WHAT IS EXPECTED
Count how many lines in the entries below hold "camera". Only the number belongs in the answer.

SUPPLIED DATA

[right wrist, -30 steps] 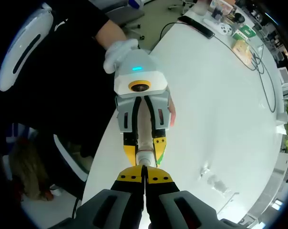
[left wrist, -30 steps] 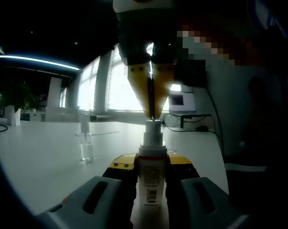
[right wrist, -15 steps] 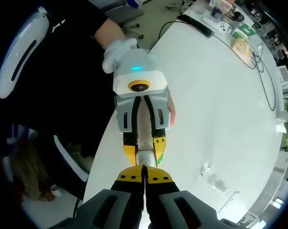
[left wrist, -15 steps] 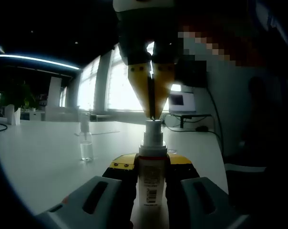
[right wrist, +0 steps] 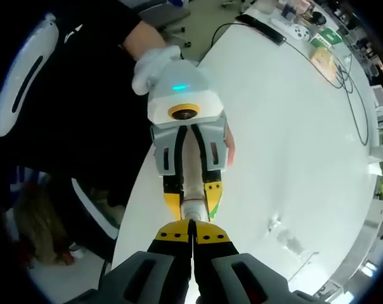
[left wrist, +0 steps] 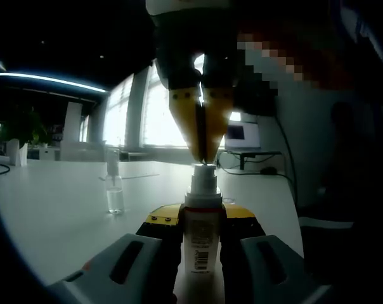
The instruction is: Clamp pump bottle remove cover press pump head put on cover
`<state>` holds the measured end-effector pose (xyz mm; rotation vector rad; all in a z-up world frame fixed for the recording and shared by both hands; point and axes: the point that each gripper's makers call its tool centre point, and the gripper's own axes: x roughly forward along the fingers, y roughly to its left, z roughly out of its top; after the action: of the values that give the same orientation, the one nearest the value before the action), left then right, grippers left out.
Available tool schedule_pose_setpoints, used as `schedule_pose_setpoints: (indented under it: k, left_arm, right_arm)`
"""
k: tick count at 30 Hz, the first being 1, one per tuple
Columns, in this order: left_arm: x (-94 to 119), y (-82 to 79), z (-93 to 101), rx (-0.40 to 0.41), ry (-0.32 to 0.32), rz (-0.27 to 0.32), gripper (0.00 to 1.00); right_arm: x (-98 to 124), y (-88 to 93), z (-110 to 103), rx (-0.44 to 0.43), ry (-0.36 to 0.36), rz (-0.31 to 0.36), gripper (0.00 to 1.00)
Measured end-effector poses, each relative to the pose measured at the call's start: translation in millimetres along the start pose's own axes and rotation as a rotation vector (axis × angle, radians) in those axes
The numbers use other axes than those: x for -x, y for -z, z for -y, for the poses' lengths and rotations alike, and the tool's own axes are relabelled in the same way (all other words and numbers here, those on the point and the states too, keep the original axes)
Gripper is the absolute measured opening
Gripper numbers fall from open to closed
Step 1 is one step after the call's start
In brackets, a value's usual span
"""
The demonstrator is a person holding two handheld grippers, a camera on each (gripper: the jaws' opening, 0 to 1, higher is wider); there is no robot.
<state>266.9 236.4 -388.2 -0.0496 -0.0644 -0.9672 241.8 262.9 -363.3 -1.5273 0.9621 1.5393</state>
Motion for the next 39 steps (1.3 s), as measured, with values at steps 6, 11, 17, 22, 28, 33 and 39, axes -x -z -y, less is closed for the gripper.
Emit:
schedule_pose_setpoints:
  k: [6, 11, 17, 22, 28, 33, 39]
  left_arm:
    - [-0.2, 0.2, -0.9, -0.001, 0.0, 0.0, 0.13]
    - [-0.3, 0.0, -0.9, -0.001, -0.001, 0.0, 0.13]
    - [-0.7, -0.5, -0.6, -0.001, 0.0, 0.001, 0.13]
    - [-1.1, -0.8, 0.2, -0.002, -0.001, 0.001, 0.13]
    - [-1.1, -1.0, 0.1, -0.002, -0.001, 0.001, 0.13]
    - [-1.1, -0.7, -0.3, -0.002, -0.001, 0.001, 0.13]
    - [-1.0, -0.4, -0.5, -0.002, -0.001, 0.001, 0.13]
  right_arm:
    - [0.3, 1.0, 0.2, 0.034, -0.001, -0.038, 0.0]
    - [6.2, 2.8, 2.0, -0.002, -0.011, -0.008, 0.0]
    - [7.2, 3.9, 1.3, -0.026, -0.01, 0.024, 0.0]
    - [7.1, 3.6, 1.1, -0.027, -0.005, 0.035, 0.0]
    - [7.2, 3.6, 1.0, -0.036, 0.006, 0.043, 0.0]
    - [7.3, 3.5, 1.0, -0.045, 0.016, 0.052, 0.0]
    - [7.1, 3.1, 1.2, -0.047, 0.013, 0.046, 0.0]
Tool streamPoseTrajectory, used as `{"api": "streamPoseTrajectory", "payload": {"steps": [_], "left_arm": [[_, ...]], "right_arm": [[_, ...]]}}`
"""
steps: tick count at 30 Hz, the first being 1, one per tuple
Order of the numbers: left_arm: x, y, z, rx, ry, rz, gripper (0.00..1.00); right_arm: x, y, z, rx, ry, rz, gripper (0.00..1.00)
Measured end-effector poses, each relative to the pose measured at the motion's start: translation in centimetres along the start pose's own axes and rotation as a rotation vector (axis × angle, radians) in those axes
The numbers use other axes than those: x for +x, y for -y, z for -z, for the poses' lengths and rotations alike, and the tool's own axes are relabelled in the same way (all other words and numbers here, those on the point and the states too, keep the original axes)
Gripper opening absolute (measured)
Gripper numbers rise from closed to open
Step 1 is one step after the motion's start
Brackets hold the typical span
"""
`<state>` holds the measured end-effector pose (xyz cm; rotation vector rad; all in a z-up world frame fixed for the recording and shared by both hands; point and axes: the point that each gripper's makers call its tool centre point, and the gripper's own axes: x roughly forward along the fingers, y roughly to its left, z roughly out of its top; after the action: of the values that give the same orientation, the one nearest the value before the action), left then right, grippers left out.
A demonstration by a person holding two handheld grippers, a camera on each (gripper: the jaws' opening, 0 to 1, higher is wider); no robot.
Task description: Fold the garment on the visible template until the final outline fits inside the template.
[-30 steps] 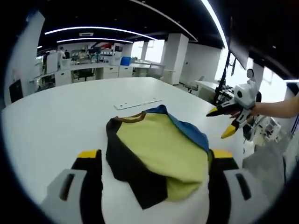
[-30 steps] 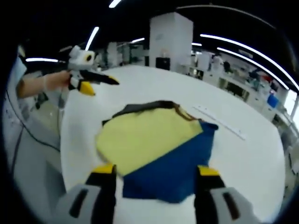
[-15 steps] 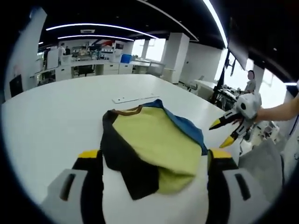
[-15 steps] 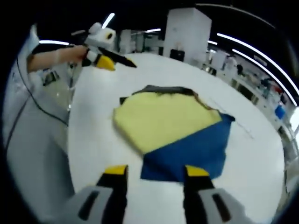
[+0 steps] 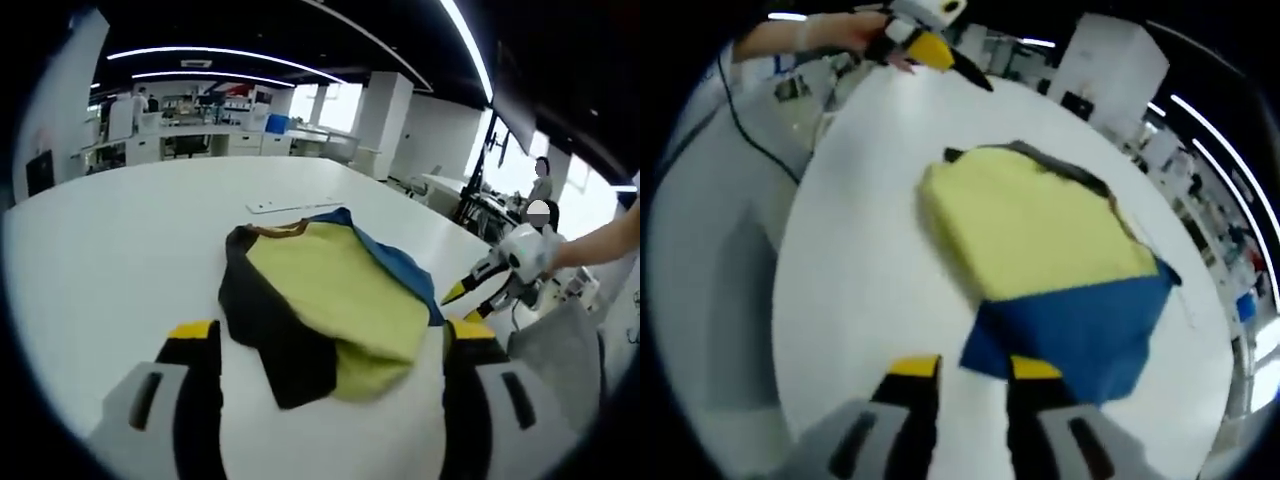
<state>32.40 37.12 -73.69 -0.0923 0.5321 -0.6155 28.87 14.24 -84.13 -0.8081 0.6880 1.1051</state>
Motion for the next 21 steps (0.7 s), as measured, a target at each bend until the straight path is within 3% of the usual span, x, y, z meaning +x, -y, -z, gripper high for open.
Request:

EXERCISE SOLUTION
2